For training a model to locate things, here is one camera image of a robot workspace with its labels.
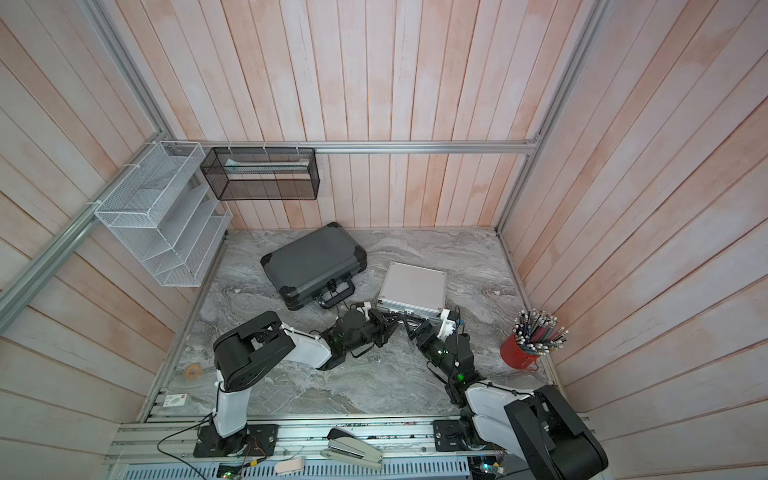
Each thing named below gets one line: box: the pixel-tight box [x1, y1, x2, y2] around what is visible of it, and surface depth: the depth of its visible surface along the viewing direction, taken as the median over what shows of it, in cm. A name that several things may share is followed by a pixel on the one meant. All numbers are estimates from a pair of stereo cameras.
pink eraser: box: [274, 457, 304, 474], surface depth 71 cm
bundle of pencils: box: [512, 308, 569, 356], surface depth 77 cm
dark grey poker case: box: [260, 222, 368, 311], surface depth 102 cm
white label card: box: [162, 394, 188, 407], surface depth 80 cm
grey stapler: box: [320, 427, 383, 470], surface depth 72 cm
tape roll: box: [185, 362, 203, 382], surface depth 86 cm
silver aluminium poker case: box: [376, 261, 447, 319], surface depth 100 cm

_EXERCISE DIRECTIONS_
Find and copy each line above holding "poker".

_SOLVED EXERCISE_
dark grey poker case: box: [260, 222, 368, 311], surface depth 102 cm
silver aluminium poker case: box: [376, 261, 447, 319], surface depth 100 cm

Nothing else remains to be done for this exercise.